House debates

Thursday, 13 August 2009

Questions without Notice

Emissions Trading Scheme

2:52 pm

Photo of Kevin RuddKevin Rudd (Griffith, Australian Labor Party, Prime Minister) Share this | Hansard source

It is a sad thing to watch a leader’s credibility disappearing through the carpet. A leader’s credibility disappearing through the carpet on something as important to the nation as climate change, and with profound consequences for the Senate, is a tragedy for us all, because it goes to whether or not we are going to have certainty for business and certainty for the economy for the future.

What I say to the Leader of the Opposition, as he lifts the volume in order to camouflage the absence of substance in his contribution to this debate, because his leadership authority has collapsed on climate change and across the board, is as follows: if those opposite were serious about having a policy position to advance in the Senate debate on the Carbon Pollution Reduction Scheme, why did they not move an amendment?
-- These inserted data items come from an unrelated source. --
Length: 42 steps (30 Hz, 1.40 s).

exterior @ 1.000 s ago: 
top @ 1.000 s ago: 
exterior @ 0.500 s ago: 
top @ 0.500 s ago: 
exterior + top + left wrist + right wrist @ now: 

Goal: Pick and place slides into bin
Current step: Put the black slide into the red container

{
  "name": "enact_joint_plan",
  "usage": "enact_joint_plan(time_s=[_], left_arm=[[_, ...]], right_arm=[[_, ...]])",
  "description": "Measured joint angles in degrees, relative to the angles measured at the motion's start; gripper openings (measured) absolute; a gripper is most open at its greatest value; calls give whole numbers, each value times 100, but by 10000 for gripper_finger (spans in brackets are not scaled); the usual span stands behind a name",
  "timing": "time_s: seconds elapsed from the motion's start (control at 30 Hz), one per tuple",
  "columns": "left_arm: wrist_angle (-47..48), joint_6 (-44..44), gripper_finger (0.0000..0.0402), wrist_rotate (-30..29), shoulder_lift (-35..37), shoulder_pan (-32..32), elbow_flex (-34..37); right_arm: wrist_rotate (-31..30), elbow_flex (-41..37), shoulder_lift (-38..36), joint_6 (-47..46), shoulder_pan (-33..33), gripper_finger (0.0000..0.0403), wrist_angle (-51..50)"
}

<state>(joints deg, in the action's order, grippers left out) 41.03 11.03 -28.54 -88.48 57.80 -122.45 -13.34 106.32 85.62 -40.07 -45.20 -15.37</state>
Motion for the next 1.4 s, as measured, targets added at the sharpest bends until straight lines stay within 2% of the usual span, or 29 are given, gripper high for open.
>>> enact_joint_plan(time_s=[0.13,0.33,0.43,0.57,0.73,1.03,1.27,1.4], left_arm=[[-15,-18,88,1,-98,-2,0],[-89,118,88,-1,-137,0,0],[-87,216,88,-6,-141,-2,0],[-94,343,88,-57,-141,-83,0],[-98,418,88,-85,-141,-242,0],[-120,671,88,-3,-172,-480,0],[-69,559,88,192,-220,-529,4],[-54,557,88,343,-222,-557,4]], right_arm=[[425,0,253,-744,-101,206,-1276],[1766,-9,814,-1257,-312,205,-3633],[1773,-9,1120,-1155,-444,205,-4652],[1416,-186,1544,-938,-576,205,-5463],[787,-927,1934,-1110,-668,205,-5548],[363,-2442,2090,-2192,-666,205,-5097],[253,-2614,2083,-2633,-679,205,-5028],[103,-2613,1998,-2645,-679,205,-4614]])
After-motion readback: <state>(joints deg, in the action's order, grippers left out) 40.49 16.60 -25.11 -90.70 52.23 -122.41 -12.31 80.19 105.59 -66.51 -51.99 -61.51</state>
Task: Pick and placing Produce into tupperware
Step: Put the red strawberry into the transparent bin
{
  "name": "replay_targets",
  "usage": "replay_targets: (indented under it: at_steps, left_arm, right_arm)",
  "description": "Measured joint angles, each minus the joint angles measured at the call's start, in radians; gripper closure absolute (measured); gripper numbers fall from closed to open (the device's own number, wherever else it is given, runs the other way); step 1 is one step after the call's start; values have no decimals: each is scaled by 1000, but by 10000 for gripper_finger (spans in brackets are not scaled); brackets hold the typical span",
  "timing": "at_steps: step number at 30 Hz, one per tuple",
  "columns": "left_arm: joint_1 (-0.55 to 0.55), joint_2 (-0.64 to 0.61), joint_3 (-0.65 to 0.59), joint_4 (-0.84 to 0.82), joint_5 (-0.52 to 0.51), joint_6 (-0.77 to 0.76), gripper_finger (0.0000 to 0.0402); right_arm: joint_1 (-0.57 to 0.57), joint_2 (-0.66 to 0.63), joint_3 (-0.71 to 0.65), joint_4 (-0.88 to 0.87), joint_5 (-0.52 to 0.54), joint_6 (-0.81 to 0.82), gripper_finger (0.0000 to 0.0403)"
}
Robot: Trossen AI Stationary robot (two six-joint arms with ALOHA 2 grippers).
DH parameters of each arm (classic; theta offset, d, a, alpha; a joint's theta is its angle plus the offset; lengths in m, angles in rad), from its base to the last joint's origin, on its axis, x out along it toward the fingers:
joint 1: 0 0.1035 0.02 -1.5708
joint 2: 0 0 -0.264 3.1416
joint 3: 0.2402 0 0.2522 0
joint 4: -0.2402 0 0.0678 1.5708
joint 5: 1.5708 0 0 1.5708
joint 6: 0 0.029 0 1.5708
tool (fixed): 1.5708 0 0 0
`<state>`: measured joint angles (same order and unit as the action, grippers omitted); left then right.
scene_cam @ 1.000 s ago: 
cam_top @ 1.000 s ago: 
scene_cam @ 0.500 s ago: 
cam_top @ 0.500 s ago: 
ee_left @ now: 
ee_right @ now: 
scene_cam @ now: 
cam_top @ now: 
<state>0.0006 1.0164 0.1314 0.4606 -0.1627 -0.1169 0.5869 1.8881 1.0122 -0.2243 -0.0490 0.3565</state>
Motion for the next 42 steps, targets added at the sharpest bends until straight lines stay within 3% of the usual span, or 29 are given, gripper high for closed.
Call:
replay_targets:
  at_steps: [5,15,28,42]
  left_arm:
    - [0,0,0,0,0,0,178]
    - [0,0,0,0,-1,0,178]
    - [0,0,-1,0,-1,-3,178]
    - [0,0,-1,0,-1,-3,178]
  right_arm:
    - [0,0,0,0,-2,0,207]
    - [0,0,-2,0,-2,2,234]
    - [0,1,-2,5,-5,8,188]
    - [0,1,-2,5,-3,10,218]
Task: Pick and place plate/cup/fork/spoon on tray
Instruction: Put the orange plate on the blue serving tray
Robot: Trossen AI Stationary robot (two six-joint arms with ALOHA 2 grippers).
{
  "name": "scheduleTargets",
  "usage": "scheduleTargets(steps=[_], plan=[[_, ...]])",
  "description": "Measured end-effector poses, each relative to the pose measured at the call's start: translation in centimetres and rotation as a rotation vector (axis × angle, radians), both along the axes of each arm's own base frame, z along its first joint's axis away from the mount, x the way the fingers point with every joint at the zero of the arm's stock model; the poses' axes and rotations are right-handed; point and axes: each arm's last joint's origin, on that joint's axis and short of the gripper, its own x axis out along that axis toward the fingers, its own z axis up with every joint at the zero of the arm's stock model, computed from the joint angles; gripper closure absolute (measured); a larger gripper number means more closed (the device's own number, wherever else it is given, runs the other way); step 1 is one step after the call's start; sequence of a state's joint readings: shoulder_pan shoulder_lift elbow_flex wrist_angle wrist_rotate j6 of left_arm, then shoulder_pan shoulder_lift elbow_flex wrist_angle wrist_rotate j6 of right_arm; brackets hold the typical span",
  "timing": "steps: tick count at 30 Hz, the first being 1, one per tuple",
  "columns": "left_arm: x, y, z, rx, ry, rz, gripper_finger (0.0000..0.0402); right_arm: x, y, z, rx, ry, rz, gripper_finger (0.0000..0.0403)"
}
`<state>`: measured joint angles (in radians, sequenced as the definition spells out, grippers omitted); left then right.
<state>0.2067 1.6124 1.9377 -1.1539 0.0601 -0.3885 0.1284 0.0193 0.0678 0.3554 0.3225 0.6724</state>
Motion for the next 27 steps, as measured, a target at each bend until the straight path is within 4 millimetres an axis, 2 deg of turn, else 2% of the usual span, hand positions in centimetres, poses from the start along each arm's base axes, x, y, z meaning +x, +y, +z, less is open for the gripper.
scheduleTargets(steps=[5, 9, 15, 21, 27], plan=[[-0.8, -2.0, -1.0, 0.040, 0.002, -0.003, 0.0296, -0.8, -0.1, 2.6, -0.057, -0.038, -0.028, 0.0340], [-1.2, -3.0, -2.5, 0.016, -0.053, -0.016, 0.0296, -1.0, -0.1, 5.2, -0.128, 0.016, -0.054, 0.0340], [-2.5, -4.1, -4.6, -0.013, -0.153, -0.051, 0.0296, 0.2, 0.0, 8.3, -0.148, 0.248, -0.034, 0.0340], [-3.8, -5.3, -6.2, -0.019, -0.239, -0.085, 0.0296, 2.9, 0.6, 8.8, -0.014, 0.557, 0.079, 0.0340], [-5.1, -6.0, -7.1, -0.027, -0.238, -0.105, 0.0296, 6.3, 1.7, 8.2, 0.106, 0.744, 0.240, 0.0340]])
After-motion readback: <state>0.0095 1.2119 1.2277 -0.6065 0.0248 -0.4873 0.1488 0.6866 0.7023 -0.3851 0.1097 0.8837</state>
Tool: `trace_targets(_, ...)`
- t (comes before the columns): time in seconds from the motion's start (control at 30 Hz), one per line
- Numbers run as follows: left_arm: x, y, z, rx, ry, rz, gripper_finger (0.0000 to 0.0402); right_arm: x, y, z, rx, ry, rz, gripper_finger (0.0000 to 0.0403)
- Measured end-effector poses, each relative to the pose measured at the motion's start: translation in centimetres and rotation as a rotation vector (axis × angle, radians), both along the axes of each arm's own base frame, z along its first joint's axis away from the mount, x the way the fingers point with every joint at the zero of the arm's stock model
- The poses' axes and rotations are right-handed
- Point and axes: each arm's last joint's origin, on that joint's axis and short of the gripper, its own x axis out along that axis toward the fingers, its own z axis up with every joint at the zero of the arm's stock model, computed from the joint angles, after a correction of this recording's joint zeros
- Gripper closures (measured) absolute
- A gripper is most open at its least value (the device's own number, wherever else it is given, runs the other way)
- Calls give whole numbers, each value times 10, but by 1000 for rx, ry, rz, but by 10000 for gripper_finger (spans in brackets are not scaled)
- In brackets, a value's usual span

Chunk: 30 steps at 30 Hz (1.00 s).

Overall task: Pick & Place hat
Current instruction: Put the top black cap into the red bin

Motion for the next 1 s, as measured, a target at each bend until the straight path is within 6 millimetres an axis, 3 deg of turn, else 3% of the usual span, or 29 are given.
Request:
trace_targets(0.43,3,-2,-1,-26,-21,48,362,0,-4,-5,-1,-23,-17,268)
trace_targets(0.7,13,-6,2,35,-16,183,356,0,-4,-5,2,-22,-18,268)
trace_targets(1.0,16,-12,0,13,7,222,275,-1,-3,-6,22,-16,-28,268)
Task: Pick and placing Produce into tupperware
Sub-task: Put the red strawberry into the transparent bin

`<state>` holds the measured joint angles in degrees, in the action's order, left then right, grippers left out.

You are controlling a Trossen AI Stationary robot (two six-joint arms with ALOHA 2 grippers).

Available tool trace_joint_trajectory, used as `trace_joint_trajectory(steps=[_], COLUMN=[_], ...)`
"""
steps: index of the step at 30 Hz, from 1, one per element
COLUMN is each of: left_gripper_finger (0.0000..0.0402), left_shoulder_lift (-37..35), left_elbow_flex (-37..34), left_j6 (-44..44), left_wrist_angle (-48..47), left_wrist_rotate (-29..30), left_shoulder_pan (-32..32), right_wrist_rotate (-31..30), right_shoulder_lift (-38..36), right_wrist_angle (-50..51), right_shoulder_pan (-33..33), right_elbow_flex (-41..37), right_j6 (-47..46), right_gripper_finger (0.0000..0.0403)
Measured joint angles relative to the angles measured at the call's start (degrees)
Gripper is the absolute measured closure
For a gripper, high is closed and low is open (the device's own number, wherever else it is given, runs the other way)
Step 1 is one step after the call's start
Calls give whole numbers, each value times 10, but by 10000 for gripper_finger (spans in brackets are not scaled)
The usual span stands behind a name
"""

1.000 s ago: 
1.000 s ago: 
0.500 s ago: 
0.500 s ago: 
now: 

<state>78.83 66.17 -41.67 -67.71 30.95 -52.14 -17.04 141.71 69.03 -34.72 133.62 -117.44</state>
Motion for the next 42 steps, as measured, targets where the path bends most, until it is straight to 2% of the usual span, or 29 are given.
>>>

Where is the policy? If those opposite are serious about change to the legislation, where is the policy; where are the amendments? Neither of them exist, because this is one huge political fig leaf to cover up one core political fact—it is to paper over the terminal divisions within the Liberal Party. That is what it is all about. The fact that they cannot summon up a common position to take decisive action on climate change—20 months into this government’s life and through multiple reports in the public domain about our course of action for the future—demonstrates one thing and one thing alone: a collapsed leadership.

What we have seen today, as I said in my earlier remarks, is the return of the Liberal Party old guard on climate change. We see a victory for Wilson Tuckey and all the voices of the past on climate change and we see the Liberal Party abandoning what this nation needs for the future on climate change. We will get on with the business of reforming for the future, as the Liberals languish in the debates of the past.